By Ryan J. McDonell, CPA, MSA, MSLT
Tax Director
Massachusetts voters were poised to consider a proposal to reduce a state personal income tax rate from 5% down to 4%. The measure was collecting additional signatures to place the question on the November 2026 ballot but was stopped in its tracks by the Massachusetts Supreme Judicial Court.
In a June 18th opinion in Finfer v. Attorney General, the SJC rejected the proposal because its summary was “significantly misleading and likely to influence voters.” The rejection largely related to the implication in the proposal summary that the long-term capital gains tax rate would be unchanged by the proposal. However, long-term capital gains taxed at 5% would have been impacted by the ballot question. Proponents of the initiative may look to include this on the next ballot in two years.
The reduced rate would have applied to income currently taxed at 5%, including wages, interest, dividends, and many long-term capital gains. If implemented, the change would have affected one of the Commonwealth’s largest revenue sources.
Recently enacted legislation included a mechanism to alter Massachusetts’ conformity to federal tax provisions. On June 12, 2026, the Governor signed supplemental budget bill H.5470 into law. The legislation included several tax provisions, such as a delay in conformity to federal research & development expensing, Section 179 expensing, and the interest expense limitation under Section 163(j). However, this law also included a ballot trigger whereby the state would fully decouple from these provisions if the ballot question passed. In effect, this provision would have subsidized lost revenue from the decrease in the personal tax rate. This ballot trigger is no longer applicable.
Residency Considerations Persist
The failed ballot question may be another reason for high-income Massachusetts taxpayers to consider a change in state residence. The proposal would not have modified the 4% surtax on taxable income above approximately $1 million (adjusted for inflation), enacted by voters in 2022. However, income below the surtax would have decreased from 5% to 4% and the combined highest marginal rate would have declined from 9% to 8% when the rate reduction was fully phased in. Instead, higher-income taxpayers will continue to pay income subject to surtax at the existing 9% combined rate.
Massachusetts taxes residents on all income, regardless of source, and nonresidents only on Massachusetts-source income. This system makes it appealing to relocate to a low-tax or no income tax state to save on taxes. However, maintaining a residence in another state, such as Florida or New Hampshire, is not sufficient by itself to avoid Massachusetts residency. Both domicile and day-count considerations must be evaluated based on the totality of facts and circumstances.
Residency is determined under two tests: domicile and statutory residency. Domicile is an individual’s true, fixed, and permanent home. A taxpayer may have multiple residences, but only one domicile at a time. Changing domicile requires both intent to abandon Massachusetts as a primary home and objective steps demonstrating that intent. Relevant factors include relocation of personal, financial, and social ties, changes in legal documentation such as voter registration and driver’s license, and the location of family and primary activities. These determinations are fact-specific and closely evaluated.

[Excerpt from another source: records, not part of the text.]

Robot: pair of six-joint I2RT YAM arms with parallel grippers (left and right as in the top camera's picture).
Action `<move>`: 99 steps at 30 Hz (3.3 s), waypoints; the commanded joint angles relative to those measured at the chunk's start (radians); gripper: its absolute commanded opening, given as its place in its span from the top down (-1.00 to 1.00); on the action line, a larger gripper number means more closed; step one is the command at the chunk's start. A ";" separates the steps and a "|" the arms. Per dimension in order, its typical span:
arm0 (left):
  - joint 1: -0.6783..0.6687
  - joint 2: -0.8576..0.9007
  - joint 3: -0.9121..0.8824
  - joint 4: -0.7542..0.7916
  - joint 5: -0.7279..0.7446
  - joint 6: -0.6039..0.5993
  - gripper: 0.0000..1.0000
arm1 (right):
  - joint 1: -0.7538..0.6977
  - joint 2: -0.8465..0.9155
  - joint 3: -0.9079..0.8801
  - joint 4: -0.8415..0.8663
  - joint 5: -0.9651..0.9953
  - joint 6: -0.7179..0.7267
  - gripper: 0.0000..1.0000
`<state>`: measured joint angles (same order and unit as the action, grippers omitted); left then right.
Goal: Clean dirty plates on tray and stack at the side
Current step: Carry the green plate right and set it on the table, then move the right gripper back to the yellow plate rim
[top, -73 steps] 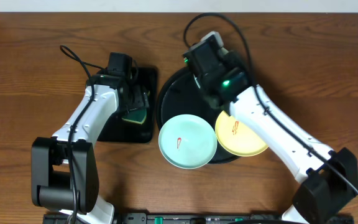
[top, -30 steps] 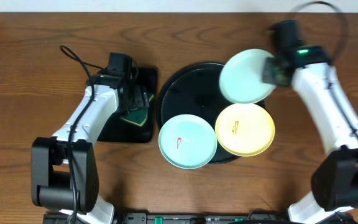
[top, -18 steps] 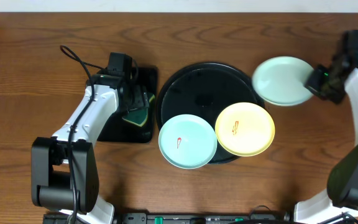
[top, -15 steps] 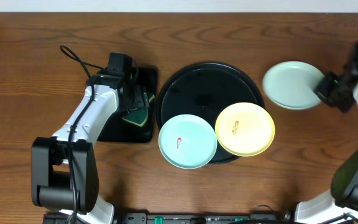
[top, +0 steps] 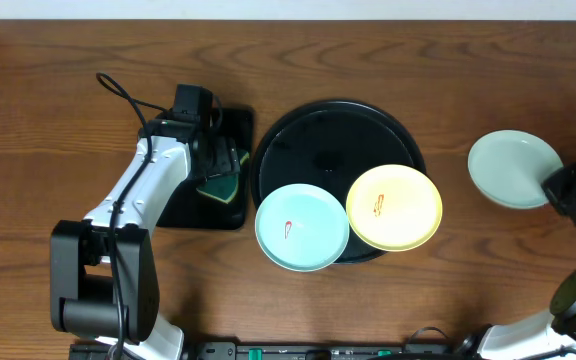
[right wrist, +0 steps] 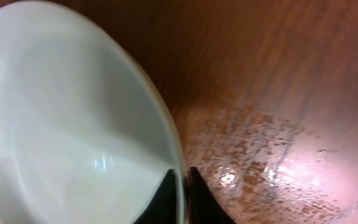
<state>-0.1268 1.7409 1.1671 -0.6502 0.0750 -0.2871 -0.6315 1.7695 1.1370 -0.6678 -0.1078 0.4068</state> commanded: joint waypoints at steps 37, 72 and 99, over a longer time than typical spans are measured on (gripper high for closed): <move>-0.003 -0.008 0.014 -0.014 0.060 0.320 -0.49 | 0.577 -0.488 -0.004 -0.215 -0.211 -0.251 0.08; -0.021 0.172 0.010 0.062 0.037 0.381 0.63 | 0.578 -0.488 -0.004 -0.261 -0.211 -0.251 0.13; -0.020 -0.053 0.051 -0.049 -0.035 0.222 0.86 | 0.627 -0.340 -0.235 -0.243 -0.034 -0.169 0.39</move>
<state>-0.1467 1.6878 1.1938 -0.6872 0.0521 -0.0521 -0.0174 1.4040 0.9192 -0.9188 -0.1673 0.2062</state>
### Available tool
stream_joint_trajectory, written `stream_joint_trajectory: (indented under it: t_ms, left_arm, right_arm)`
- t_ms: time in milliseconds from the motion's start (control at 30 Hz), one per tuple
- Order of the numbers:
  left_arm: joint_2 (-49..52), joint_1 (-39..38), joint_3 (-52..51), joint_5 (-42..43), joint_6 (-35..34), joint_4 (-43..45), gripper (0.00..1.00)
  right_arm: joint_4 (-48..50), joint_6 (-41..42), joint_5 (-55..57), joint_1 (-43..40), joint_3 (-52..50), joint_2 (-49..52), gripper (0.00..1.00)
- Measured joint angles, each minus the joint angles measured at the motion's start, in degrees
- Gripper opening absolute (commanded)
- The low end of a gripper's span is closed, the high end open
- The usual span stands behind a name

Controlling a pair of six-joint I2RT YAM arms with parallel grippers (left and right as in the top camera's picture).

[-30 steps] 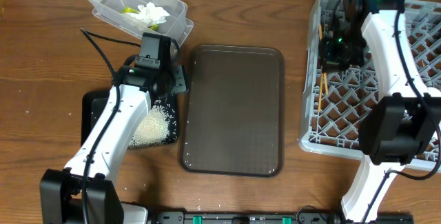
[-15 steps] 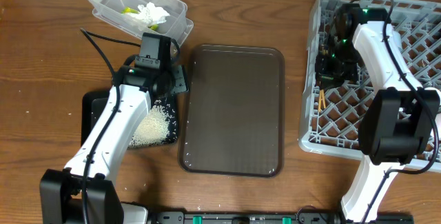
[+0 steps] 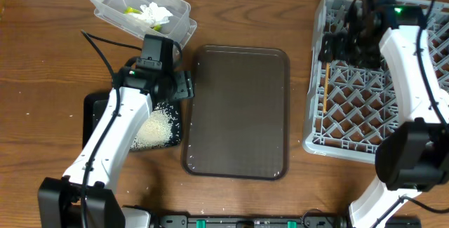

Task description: Sort waste into correct bins and load items into the dishwasher rack

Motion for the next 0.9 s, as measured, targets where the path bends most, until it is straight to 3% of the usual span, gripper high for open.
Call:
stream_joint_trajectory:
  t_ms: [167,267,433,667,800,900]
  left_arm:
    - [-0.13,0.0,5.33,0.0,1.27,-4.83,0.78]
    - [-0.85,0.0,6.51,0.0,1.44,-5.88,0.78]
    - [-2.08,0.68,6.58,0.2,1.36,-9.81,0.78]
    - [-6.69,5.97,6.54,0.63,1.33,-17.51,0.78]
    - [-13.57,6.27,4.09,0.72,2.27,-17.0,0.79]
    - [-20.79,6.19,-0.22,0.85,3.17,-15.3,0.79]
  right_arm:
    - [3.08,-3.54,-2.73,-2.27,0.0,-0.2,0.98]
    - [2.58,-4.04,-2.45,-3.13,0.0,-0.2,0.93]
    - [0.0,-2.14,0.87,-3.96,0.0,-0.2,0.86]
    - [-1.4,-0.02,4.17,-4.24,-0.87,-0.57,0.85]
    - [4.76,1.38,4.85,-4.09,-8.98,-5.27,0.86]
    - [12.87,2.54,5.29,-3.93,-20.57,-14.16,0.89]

Statutory residency applies even if domicile is outside Massachusetts. An individual will be treated as a resident if they maintain a permanent place of abode in Massachusetts and spend more than 183 days in the state during the year. This rule commonly affects individuals who maintain a second home in Massachusetts while claiming residency elsewhere. Taxpayers should approach tax residency with caution to avoid exposure from Department of Revenue residency audits and from accidentally being considered a dual resident.
Looking Ahead
The tax rate decrease proposal may have failed this time, but proponents will have opportunities in the future to try again. Given the potential impact on taxpayers and state revenues, the proposal is expected to remain a central topic in Massachusetts tax policy discussions in the following years.